> [Your objective]:
Locate the word "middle" in the data below, then copy every line that holds it.

::: Data for the task :::

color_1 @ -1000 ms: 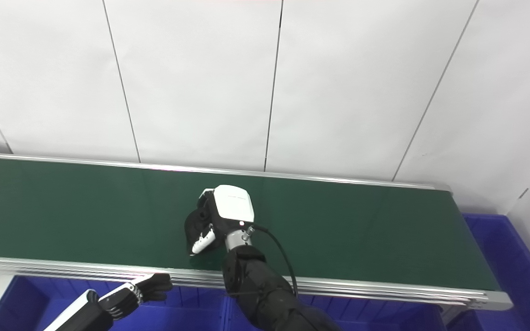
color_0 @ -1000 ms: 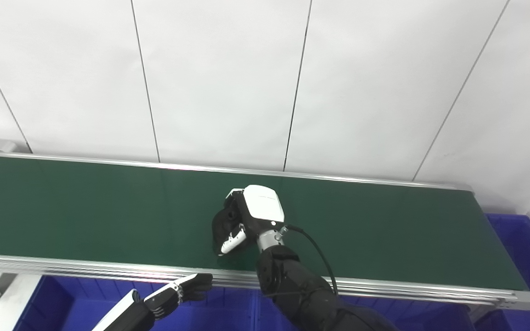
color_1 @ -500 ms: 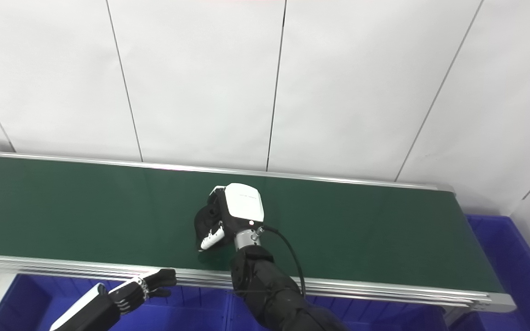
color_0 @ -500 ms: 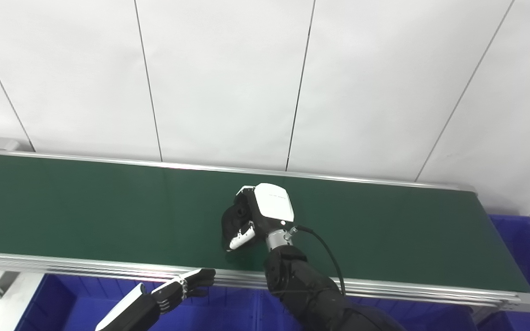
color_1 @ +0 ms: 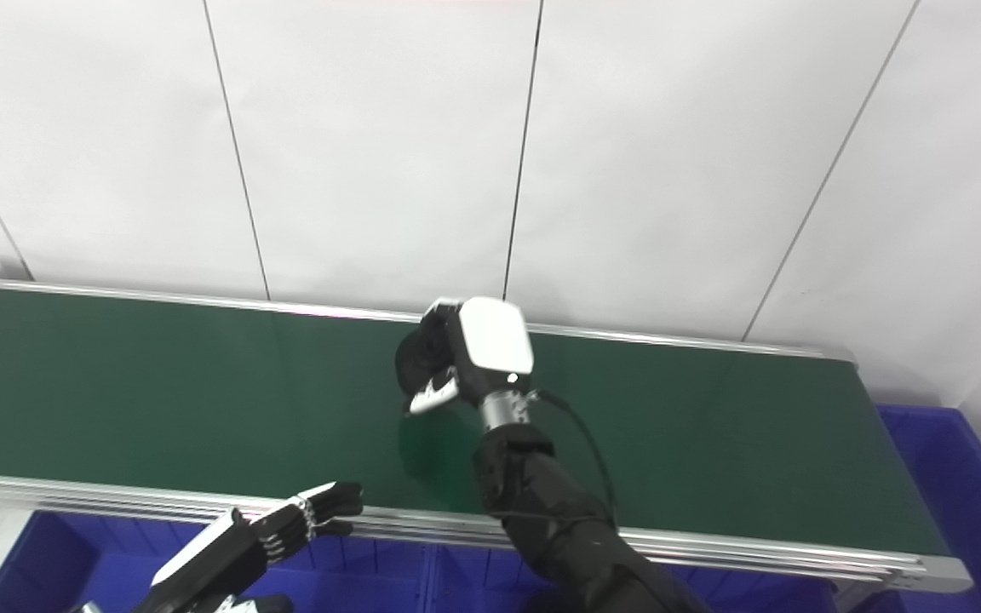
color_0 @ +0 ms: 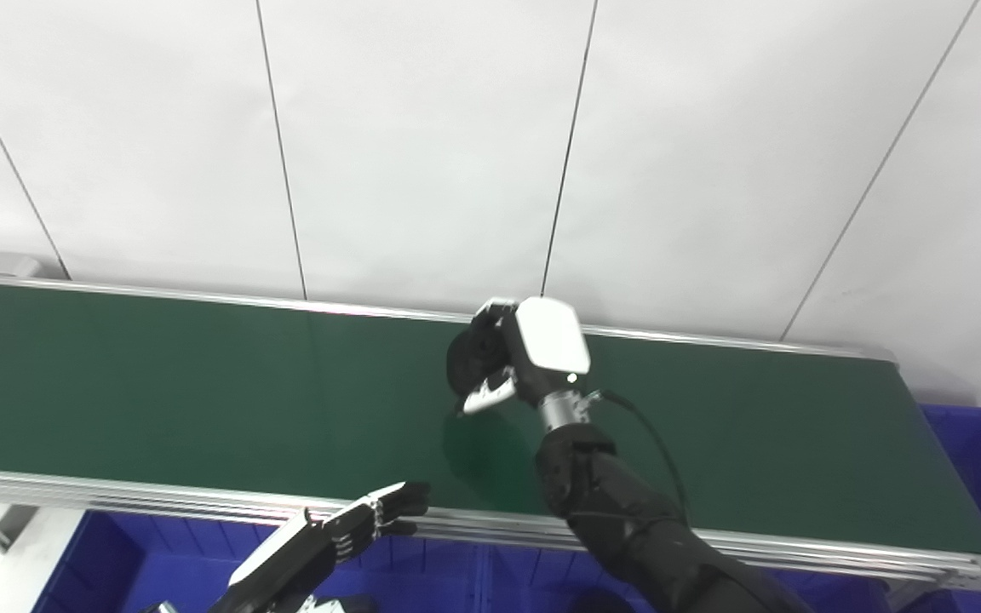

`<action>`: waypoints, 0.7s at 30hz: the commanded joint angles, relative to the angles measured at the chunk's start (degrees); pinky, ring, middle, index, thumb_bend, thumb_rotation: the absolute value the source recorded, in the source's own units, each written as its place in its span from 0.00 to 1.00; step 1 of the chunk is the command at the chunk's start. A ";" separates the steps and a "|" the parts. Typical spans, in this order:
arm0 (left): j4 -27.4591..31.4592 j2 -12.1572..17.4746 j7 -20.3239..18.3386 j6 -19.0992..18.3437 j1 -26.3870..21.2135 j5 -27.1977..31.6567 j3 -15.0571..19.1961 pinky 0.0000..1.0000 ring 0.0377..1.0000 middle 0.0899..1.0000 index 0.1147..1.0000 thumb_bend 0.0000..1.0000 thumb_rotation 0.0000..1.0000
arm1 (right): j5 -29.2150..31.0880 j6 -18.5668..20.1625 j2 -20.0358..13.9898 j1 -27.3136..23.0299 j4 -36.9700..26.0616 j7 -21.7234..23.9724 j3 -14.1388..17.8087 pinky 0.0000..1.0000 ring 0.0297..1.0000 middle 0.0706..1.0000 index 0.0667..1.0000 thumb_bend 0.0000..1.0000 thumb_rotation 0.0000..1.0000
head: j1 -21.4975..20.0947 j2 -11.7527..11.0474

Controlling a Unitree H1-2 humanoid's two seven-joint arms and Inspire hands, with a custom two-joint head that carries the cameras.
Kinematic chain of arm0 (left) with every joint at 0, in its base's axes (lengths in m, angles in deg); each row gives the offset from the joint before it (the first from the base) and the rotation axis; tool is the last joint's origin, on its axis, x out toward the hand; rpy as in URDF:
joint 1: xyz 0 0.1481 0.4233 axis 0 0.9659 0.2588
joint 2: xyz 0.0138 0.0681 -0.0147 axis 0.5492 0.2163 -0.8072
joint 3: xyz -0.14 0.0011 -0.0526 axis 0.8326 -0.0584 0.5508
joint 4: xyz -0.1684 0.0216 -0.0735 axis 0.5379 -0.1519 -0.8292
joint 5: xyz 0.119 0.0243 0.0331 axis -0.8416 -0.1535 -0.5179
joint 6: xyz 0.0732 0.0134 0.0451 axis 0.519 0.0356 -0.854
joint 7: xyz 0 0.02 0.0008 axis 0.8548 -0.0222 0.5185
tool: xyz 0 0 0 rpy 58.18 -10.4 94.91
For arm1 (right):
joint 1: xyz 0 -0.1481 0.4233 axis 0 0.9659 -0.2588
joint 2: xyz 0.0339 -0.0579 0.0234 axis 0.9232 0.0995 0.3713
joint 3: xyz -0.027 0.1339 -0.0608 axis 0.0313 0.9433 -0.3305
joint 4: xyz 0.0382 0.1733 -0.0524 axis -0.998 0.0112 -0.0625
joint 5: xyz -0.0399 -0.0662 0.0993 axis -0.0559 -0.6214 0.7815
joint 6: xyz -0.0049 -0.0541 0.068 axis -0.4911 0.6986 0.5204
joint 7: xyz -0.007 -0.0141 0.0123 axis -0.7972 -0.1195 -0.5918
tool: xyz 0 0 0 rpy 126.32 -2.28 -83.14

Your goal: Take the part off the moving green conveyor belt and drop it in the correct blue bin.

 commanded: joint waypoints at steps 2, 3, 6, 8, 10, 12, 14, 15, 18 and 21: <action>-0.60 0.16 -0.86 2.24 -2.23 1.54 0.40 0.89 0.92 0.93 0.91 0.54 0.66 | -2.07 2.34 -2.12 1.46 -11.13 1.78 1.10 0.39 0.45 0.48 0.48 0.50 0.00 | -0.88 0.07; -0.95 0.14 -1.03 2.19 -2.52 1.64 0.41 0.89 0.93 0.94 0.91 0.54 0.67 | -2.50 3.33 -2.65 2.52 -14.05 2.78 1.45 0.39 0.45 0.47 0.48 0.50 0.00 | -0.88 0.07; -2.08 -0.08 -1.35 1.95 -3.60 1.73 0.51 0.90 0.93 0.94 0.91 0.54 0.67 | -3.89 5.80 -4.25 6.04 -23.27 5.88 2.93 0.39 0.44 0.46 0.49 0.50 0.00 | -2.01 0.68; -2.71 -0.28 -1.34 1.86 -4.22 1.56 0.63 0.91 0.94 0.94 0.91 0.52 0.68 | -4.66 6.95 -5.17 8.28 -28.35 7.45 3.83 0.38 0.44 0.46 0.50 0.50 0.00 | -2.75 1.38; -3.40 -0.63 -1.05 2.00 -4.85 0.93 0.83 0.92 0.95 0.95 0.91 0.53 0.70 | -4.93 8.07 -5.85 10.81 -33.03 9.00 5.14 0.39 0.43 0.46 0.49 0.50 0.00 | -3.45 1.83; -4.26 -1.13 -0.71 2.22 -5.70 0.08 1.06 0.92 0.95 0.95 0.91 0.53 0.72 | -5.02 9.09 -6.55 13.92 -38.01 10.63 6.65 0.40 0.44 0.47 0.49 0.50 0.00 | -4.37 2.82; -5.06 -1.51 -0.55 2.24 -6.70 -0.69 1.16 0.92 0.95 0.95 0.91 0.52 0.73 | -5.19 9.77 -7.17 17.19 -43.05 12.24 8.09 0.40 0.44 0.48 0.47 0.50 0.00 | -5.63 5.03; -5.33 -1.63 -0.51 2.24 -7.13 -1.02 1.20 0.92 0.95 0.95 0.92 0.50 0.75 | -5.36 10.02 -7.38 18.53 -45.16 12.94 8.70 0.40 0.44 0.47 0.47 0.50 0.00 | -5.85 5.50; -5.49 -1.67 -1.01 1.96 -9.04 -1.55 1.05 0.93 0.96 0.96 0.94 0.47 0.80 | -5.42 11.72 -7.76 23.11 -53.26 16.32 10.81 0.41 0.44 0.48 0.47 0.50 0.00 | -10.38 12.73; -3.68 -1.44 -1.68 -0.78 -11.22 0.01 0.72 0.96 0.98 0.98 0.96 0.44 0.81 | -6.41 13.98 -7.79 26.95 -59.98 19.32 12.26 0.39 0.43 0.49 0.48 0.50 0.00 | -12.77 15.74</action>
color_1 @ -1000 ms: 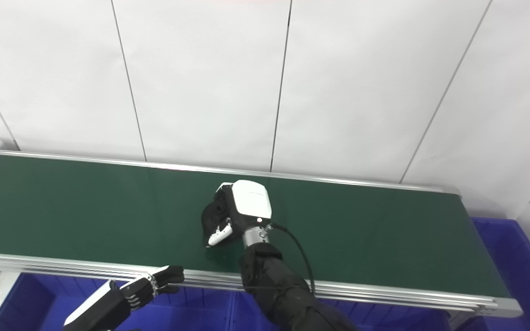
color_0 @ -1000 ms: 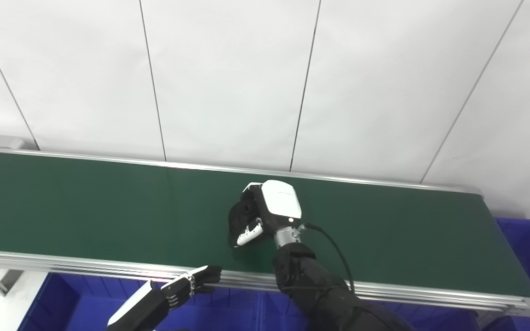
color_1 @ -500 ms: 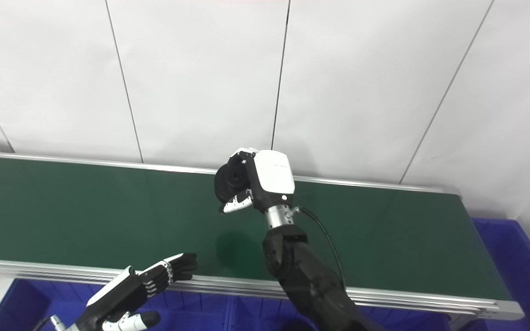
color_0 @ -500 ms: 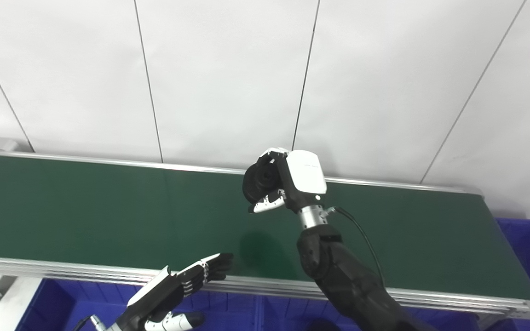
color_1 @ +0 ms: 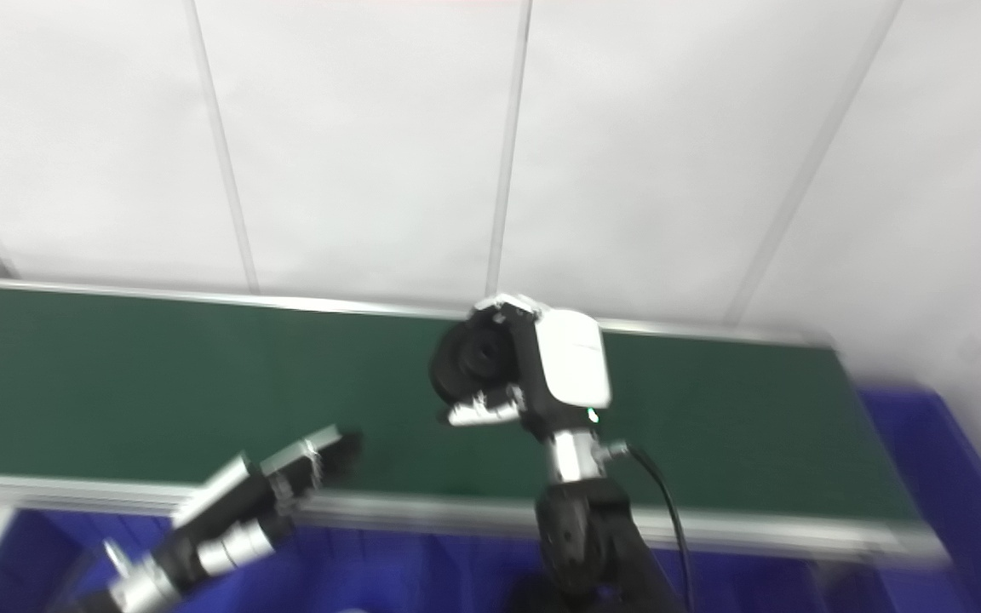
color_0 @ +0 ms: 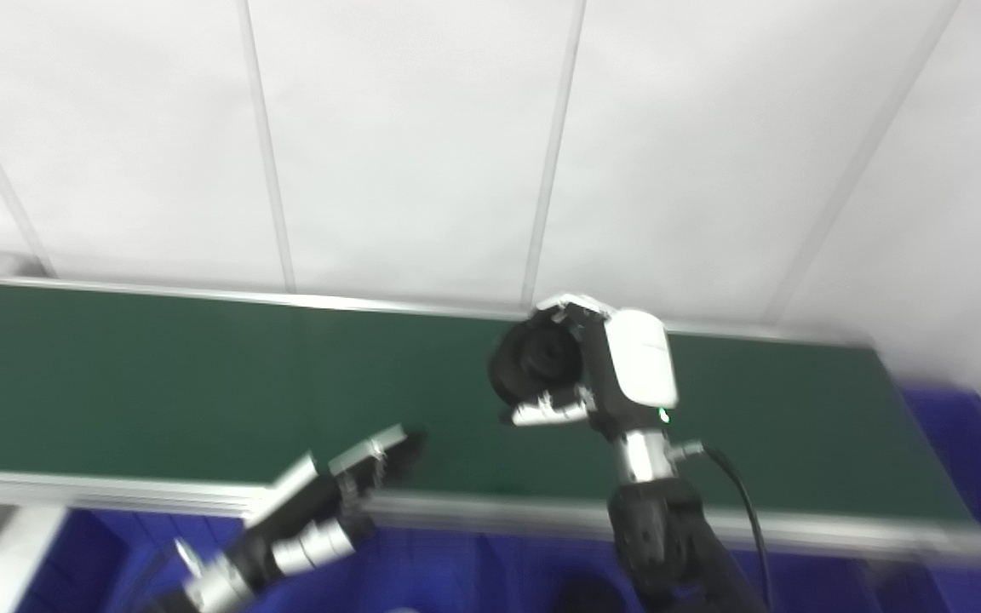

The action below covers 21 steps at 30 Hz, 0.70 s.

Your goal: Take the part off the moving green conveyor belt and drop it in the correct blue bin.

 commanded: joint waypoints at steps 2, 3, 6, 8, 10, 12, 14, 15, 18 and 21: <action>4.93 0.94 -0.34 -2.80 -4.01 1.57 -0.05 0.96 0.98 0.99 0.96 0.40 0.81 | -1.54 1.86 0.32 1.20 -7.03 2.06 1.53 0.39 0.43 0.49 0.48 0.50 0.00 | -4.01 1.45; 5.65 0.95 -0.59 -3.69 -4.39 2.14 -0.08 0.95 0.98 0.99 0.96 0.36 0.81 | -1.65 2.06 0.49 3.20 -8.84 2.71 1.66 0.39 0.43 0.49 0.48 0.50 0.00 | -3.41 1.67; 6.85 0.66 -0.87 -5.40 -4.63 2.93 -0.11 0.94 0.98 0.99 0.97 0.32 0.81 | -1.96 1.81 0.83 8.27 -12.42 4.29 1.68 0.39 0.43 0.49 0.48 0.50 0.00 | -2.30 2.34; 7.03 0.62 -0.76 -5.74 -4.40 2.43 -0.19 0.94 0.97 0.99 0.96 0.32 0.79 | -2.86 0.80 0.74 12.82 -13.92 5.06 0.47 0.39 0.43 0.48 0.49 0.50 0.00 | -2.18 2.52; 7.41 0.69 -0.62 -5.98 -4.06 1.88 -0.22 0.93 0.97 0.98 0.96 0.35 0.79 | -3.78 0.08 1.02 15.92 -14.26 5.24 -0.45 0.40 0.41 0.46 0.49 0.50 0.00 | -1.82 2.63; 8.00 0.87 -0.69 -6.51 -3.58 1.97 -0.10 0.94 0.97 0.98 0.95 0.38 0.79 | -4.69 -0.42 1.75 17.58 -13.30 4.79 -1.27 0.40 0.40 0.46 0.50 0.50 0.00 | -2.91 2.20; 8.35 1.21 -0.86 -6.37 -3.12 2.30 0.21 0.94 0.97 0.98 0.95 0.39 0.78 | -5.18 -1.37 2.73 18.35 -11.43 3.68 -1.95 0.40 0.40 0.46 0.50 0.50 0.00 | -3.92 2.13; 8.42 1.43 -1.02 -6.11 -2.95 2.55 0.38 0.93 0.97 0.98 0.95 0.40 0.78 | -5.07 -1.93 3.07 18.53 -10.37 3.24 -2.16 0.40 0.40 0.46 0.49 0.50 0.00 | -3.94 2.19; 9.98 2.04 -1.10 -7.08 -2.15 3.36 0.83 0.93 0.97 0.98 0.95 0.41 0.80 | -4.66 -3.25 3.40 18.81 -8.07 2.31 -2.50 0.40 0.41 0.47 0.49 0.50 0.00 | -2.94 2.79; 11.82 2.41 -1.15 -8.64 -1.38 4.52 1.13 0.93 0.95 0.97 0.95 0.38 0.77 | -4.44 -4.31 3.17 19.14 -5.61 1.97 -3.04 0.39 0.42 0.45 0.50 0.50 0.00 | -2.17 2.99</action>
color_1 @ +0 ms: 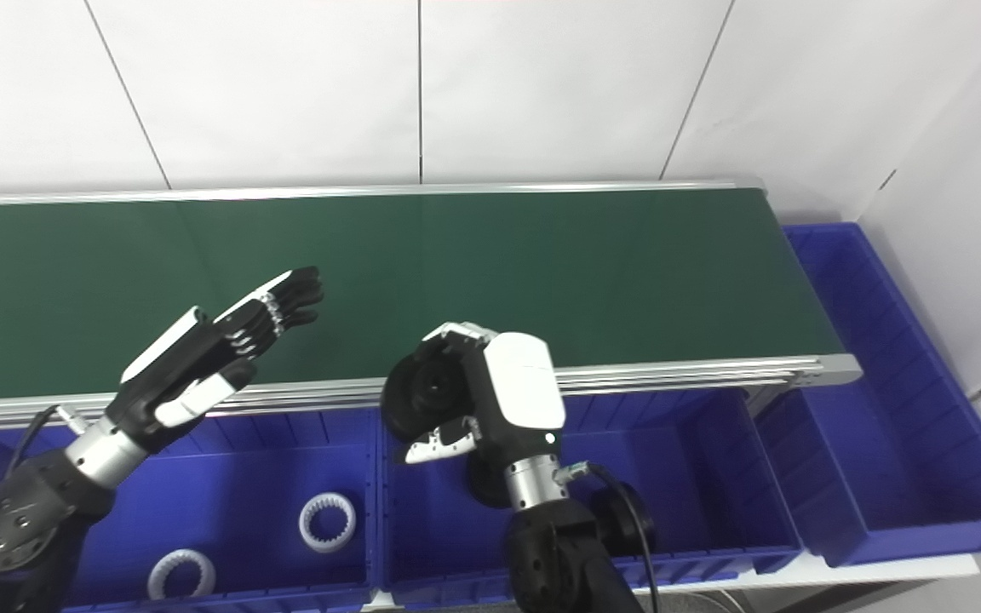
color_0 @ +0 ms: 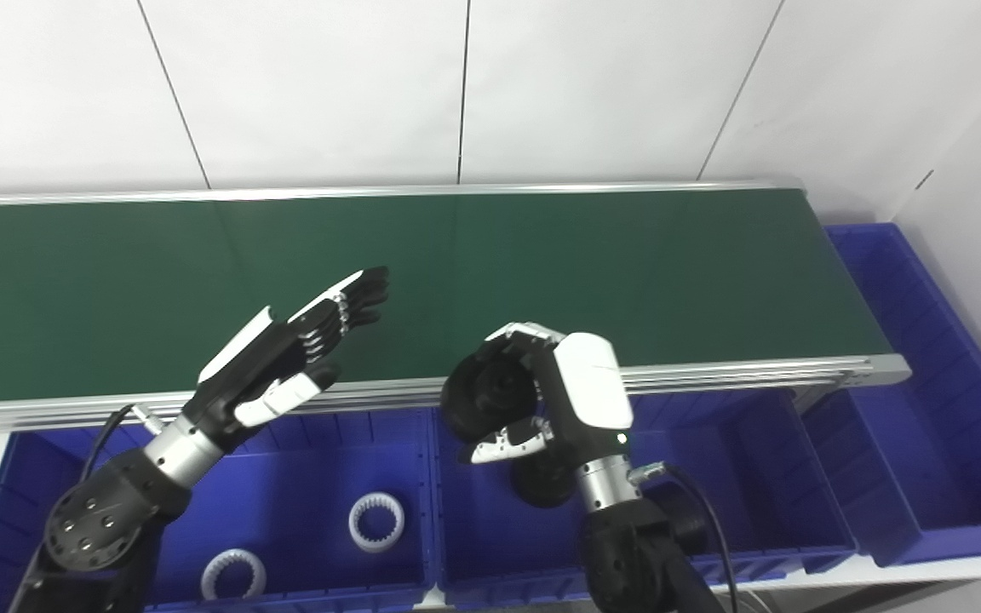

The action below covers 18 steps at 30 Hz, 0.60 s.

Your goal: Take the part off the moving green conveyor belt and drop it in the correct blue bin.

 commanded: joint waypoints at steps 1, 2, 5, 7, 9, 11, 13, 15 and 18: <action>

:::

> [Final answer]:
`<action>`: waypoints, 0.7s at 30hz: the commanded joint angles, relative to the angles measured at the chunk's start (degrees); pinky, ring, middle, index, thumb_bend, thumb_rotation: the absolute value the source recorded, in the source's own units, each written as its place in its span from 0.00 to 1.00; step 1 of the chunk is the command at the chunk's start. A ";" separates the steps and a "|" the parts. Typical spans, in this order:
arm0 (left): j4 -27.4591..31.4592 j2 -12.1572..17.4746 j7 -20.3239..18.3386 j6 -19.0992..18.3437 j1 -26.3870..21.2135 j5 -27.1977..31.6567 j3 -15.0571..19.1961 pinky 0.0000..1.0000 ring 0.0377..1.0000 middle 0.0899..1.0000 index 0.1147..1.0000 thumb_bend 0.0000..1.0000 thumb_rotation 0.0000..1.0000
arm1 (right): j5 -29.2150..31.0880 j6 -18.5668..20.1625 j2 -20.0358..13.9898 j1 -27.3136..23.0299 j4 -36.9700..26.0616 j7 -21.7234..23.9724 j3 -14.1388..17.8087 pinky 0.0000..1.0000 ring 0.0297..1.0000 middle 0.0706..1.0000 index 0.0667..1.0000 thumb_bend 0.0000..1.0000 thumb_rotation 0.0000..1.0000

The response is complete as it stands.